Plus de 65 000 personnes ont été contraintes de quitter leurs foyers dans les États du Kordofan du Nord et du Sud depuis la fin du mois d’octobre 2025, a annoncé ce mardi le Bureau de la coordination des affaires humanitaires des Nations unies (OCHA). Cet exode massif est provoqué par une recrudescence des combats et des attaques ciblant les zones civiles.
« Les hostilités incessantes continuent de menacer la sécurité des civils et d’alimenter des déplacements à grande échelle », a déclaré un porte-parole de l’ONU sur place.
Parmi les incidents les plus graves, des frappes de drones sur la ville d’El Obeid, capitale du Kordofan du Nord, ont fait au moins 13 morts la semaine dernière, selon des sources médicales et humanitaires concordantes.
Crise humanitaire et accès bloqué
Les organisations humanitaires présentes dans la région peinent à répondre aux besoins criants des déplacés, qui manquent de tout : abris, nourriture, eau potable et soins médicaux. « Les familles arrivent épuisées, avec seulement ce qu’elles ont pu porter. Beaucoup ont tout perdu », témoigne une travailleuse humanitaire d’une ONG internationale, sous couvert d’anonymat pour des raisons de sécurité.

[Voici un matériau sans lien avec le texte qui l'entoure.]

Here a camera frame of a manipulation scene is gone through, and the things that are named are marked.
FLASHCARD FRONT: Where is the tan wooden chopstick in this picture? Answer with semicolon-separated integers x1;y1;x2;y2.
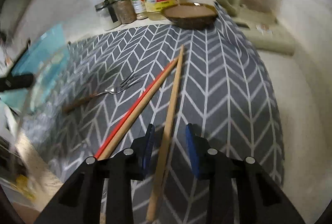
98;56;181;161

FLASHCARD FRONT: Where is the light wooden chopstick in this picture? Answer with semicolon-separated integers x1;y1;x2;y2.
146;45;184;223

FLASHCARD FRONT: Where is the red chopstick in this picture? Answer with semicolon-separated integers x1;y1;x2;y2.
93;58;180;159

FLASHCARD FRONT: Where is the grey herringbone table mat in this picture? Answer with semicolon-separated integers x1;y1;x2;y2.
24;8;284;223

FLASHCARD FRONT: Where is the translucent blue plastic basin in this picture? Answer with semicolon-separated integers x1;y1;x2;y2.
1;23;70;114

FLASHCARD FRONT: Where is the clear glass clip jar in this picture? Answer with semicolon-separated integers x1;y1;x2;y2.
95;0;122;31

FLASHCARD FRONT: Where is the glass jar with seeds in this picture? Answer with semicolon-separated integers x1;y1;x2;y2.
109;0;137;24

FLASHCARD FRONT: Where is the green cap spice bottle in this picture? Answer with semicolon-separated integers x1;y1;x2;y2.
131;0;148;20

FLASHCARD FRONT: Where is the wood handled metal fork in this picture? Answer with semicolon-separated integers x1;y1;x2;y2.
62;72;141;114

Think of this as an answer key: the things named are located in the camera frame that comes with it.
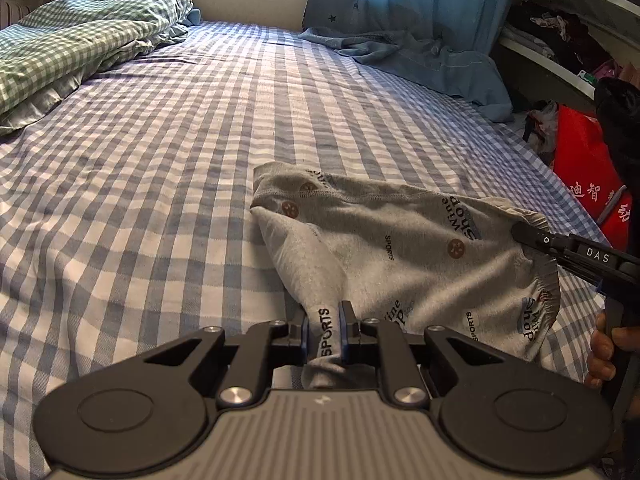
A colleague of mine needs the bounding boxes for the grey printed pants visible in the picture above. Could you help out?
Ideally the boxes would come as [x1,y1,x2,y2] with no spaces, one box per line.
[250,162,561,389]

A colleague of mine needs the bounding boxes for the person's right hand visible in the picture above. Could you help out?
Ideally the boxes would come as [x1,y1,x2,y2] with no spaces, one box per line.
[585,311,640,389]

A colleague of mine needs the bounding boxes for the white shelf board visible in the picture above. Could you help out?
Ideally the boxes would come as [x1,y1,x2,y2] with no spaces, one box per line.
[498,0,639,100]

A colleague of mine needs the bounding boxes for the red bag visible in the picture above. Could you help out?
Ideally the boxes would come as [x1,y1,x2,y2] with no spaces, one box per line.
[553,105,632,252]

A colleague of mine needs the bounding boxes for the crumpled patterned cloth by shelf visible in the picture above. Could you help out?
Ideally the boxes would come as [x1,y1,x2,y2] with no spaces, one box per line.
[523,101,559,157]

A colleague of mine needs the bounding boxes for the dark clothes pile on shelf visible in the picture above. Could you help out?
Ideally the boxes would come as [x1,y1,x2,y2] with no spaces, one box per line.
[506,3,620,79]

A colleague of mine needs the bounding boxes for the blue checked bed sheet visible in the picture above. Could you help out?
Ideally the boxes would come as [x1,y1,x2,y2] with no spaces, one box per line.
[1,22,603,479]

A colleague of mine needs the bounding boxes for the blue star curtain right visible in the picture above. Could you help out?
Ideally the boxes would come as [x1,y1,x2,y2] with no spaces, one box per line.
[301,0,526,57]

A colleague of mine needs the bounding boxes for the green checked quilt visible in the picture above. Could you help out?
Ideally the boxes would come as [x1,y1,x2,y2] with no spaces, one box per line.
[1,0,194,136]

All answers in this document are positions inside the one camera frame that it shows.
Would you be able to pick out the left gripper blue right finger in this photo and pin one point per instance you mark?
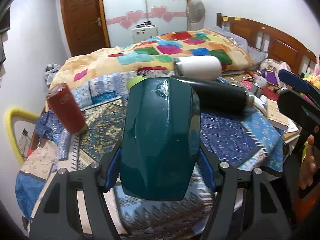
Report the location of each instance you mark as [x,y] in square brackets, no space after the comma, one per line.
[206,170]

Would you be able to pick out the blue patterned cloth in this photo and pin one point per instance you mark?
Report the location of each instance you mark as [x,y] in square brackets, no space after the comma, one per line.
[245,143]

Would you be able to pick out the stack of books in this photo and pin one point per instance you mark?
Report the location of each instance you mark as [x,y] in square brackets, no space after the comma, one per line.
[284,125]

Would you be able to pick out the white bottle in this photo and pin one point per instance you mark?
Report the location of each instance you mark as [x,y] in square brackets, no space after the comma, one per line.
[202,67]

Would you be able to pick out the wooden headboard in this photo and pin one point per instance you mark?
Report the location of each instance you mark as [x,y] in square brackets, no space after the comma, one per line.
[279,45]

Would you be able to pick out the white bedside cabinet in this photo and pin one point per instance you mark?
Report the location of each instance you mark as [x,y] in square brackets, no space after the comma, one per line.
[144,31]

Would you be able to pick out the brown wooden door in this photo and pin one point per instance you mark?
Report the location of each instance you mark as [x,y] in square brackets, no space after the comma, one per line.
[83,25]

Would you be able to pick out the black thermos bottle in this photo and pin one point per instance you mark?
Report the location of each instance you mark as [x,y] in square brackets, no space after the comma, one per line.
[218,97]

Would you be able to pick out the white sliding wardrobe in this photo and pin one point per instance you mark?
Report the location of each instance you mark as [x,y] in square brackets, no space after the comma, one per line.
[122,16]

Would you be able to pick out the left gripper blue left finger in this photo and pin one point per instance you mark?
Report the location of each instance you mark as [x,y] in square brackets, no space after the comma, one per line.
[113,170]

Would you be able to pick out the grey clothes pile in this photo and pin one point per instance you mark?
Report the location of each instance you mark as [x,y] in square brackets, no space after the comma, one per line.
[50,71]

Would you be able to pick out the right hand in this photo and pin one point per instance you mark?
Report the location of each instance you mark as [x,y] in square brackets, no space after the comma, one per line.
[308,166]

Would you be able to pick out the colourful patchwork blanket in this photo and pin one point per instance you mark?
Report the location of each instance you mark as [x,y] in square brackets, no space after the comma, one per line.
[156,53]

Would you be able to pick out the lime green bottle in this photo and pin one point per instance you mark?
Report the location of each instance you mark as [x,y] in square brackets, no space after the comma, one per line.
[133,81]

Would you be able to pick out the standing electric fan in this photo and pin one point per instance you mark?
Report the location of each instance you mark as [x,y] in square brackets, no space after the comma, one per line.
[195,13]

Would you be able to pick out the grey pillow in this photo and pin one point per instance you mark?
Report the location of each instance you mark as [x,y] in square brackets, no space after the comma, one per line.
[256,55]

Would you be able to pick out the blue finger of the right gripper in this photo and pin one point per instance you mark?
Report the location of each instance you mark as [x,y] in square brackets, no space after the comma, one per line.
[295,107]
[294,81]

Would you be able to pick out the red bottle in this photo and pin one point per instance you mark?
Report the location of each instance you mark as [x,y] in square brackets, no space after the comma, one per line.
[62,102]

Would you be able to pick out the yellow foam tube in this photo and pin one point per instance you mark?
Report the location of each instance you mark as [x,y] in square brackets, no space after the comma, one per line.
[10,113]

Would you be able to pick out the dark green cup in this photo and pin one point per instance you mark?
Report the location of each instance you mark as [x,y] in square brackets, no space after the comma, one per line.
[161,139]

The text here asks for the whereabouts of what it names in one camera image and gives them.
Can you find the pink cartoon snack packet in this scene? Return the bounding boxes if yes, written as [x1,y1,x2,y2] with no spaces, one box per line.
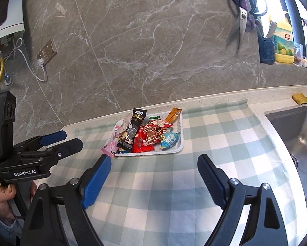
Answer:
[101,138,119,158]

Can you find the dark blue snack bag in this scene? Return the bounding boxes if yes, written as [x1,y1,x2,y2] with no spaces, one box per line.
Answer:
[117,124,139,153]

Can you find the red chocolate ball bag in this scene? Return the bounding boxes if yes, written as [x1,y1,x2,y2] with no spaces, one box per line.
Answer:
[132,131,154,153]

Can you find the blue yellow snack bag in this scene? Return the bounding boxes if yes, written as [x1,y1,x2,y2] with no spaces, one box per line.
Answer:
[160,131,179,150]

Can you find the clear rice cake packet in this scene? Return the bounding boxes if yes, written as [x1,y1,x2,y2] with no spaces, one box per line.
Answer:
[114,113,132,138]

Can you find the red patterned snack packet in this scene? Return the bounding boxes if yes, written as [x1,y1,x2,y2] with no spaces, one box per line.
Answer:
[141,119,173,145]

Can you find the orange snack packet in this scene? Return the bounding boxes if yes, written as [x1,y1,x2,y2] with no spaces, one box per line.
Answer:
[165,107,182,123]

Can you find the black foil snack bag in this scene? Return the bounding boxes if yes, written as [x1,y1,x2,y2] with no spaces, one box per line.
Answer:
[130,108,147,130]

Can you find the grey sleeve left forearm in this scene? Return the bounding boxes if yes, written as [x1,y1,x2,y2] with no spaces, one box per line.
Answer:
[0,220,22,245]

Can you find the left hand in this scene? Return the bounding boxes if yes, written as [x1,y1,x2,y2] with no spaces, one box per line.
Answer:
[0,184,16,226]

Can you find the green white checkered tablecloth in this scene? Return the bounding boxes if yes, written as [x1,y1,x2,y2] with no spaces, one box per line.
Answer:
[35,99,301,246]

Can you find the white plastic tray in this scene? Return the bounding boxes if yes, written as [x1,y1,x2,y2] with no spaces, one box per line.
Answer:
[101,108,184,158]

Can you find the stainless steel sink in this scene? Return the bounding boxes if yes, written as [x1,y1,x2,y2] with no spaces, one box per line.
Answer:
[266,106,307,208]

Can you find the yellow sponge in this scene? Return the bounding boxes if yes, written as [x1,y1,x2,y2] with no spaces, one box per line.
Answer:
[292,93,307,106]

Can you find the white water heater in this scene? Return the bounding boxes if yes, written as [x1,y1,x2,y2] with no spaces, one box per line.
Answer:
[0,0,25,46]

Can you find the blue utensil holder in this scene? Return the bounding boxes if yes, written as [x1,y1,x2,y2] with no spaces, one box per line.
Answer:
[258,36,275,64]

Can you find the yellow dish soap bottle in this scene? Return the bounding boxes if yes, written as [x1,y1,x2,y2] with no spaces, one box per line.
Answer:
[272,17,295,64]

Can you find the kitchen scissors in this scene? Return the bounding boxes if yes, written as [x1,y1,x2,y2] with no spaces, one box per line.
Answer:
[227,0,268,49]

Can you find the white power cable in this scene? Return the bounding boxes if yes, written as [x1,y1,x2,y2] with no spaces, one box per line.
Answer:
[0,37,49,83]

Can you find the wall power outlet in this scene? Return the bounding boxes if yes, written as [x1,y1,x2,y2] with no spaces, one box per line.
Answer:
[37,39,57,64]

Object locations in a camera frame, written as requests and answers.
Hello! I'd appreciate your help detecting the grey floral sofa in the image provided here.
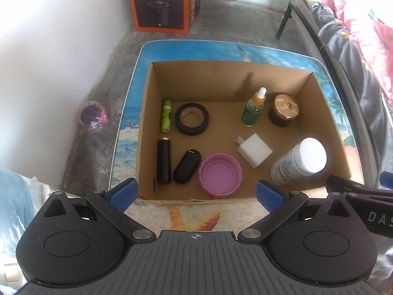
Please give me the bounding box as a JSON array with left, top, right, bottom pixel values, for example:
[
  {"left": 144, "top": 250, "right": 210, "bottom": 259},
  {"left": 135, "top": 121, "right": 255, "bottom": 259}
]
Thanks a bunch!
[{"left": 291, "top": 0, "right": 392, "bottom": 189}]

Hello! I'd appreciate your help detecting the beach print table mat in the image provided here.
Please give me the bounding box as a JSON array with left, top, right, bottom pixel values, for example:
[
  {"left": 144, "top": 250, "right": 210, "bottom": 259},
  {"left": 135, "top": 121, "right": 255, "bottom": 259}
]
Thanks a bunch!
[{"left": 110, "top": 39, "right": 364, "bottom": 233}]

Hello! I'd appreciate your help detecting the orange appliance carton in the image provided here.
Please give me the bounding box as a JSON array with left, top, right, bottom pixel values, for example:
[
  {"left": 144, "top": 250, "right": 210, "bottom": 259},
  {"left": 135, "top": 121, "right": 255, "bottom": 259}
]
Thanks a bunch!
[{"left": 130, "top": 0, "right": 200, "bottom": 35}]

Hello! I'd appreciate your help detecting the black cylindrical tube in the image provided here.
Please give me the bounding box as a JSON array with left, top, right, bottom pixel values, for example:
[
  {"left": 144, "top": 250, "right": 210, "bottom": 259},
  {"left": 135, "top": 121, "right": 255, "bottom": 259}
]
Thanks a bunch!
[{"left": 156, "top": 137, "right": 171, "bottom": 184}]

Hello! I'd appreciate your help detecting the white power adapter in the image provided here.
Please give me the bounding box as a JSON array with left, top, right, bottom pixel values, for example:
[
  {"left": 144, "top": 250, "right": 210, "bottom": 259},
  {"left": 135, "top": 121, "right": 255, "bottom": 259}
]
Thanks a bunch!
[{"left": 236, "top": 133, "right": 272, "bottom": 169}]

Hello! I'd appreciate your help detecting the black electrical tape roll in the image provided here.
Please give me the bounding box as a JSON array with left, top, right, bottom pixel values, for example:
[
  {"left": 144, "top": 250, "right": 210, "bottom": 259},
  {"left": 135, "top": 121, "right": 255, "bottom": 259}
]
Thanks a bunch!
[{"left": 175, "top": 103, "right": 210, "bottom": 136}]

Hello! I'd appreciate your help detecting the black tripod leg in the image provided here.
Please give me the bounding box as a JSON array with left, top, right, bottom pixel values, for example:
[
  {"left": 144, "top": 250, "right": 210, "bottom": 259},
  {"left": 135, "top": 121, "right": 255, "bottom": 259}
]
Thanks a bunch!
[{"left": 275, "top": 1, "right": 293, "bottom": 40}]

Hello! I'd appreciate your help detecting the green lip balm tube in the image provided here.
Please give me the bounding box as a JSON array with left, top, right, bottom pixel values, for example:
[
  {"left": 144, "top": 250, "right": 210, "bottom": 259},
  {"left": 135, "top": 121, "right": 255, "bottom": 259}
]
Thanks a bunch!
[{"left": 161, "top": 100, "right": 172, "bottom": 133}]

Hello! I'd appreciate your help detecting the black oval case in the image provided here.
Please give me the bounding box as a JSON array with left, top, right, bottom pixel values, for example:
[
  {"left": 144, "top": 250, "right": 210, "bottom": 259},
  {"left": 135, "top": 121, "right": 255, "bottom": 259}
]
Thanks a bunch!
[{"left": 173, "top": 149, "right": 201, "bottom": 184}]

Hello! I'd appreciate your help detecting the gold lid dark jar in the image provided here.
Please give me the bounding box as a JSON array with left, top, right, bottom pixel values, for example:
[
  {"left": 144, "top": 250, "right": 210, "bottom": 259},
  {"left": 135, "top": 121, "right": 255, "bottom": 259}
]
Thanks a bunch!
[{"left": 268, "top": 94, "right": 300, "bottom": 127}]

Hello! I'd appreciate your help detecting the purple cup on floor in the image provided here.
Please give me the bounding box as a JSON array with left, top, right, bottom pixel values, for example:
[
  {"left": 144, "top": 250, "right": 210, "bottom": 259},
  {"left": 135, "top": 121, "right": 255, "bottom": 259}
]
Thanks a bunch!
[{"left": 79, "top": 101, "right": 109, "bottom": 131}]

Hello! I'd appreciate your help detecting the white green pill bottle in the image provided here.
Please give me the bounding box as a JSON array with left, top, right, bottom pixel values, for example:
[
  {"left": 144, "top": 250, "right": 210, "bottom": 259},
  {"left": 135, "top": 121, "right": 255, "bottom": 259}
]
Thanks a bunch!
[{"left": 270, "top": 137, "right": 327, "bottom": 187}]

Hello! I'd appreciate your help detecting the pink plastic lid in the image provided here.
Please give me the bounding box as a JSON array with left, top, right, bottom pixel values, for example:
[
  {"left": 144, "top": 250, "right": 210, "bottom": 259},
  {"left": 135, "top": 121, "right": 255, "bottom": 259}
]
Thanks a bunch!
[{"left": 198, "top": 153, "right": 242, "bottom": 199}]

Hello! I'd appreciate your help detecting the green dropper bottle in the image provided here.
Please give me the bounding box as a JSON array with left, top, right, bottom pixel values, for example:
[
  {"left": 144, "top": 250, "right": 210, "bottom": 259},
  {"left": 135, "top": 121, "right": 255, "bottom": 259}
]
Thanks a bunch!
[{"left": 240, "top": 87, "right": 267, "bottom": 127}]

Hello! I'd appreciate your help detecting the brown cardboard box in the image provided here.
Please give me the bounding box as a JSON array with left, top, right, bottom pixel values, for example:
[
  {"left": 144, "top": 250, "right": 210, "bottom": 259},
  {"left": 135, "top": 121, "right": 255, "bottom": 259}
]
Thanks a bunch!
[{"left": 136, "top": 61, "right": 350, "bottom": 204}]

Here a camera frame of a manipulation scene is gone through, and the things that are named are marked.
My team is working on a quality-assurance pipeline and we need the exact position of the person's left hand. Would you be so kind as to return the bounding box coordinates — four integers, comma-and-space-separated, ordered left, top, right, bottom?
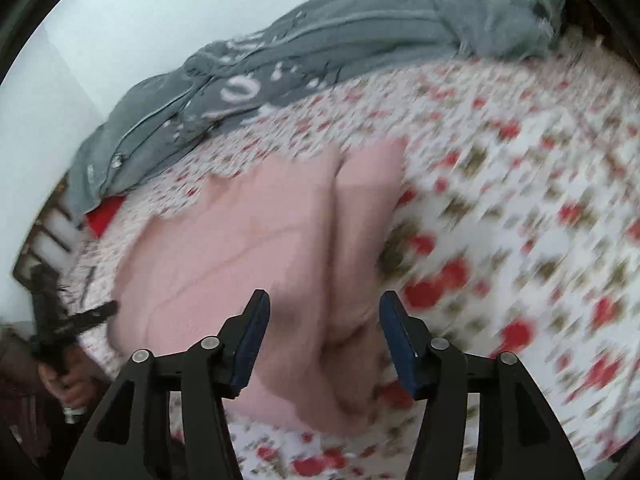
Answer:
38, 346, 110, 410

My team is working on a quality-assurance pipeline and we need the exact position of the wooden headboard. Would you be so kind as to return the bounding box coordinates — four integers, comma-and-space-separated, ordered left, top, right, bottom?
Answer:
12, 176, 86, 292

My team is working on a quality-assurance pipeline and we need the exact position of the red pillow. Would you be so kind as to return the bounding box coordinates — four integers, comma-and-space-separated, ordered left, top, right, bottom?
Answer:
85, 196, 126, 238

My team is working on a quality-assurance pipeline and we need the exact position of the pink knitted sweater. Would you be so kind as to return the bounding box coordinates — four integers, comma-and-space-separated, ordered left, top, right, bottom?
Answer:
108, 139, 405, 436

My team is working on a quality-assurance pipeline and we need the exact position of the floral bed sheet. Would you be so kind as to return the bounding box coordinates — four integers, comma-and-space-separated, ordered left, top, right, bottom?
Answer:
64, 34, 639, 479

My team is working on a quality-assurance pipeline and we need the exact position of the grey patterned quilt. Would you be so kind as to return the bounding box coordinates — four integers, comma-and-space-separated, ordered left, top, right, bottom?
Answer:
66, 0, 564, 219

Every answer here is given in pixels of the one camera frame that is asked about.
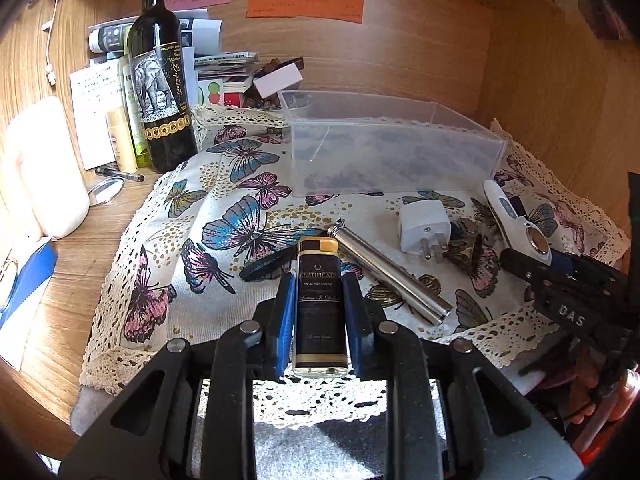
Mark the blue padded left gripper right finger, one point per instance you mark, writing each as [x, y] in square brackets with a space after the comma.
[359, 328]

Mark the white box on stack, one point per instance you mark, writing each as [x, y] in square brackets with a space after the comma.
[277, 80]

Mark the butterfly print lace cloth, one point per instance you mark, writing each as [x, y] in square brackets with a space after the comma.
[203, 250]

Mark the person's right hand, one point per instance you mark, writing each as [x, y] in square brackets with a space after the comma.
[589, 414]

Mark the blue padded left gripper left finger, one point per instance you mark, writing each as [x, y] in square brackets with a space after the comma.
[281, 324]

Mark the white plastic container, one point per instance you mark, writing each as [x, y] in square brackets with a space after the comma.
[41, 183]

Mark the clear plastic storage box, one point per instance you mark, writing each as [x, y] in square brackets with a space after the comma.
[348, 143]

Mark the yellow tube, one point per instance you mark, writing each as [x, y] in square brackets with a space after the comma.
[120, 136]

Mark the black pen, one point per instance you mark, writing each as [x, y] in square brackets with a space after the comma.
[111, 172]

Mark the bowl of beads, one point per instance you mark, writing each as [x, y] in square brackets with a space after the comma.
[257, 103]

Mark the dark wine bottle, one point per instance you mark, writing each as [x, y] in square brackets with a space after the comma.
[155, 60]

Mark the stack of books and papers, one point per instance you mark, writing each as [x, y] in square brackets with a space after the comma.
[201, 36]

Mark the silver metal cylinder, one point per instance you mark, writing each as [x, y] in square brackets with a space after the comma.
[428, 304]

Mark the white power adapter plug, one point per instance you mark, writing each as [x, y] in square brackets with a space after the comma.
[424, 229]

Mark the orange sticky note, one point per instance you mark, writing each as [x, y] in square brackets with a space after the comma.
[341, 10]

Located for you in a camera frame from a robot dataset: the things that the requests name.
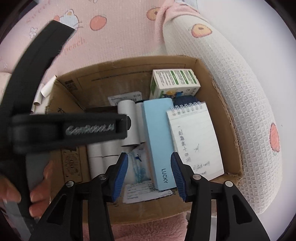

L’ONU a lancé un appel pressant à toutes les parties au conflit pour une cessation immédiate des hostilités et a exigé un accès humanitaire sécurisé, rapide et sans entrave aux populations affectées.
Cet accès reste en effet entravé par les combats, l’insécurité sur les routes et des barrières administratives, compliquant dramatiquement l’acheminement de l’aide.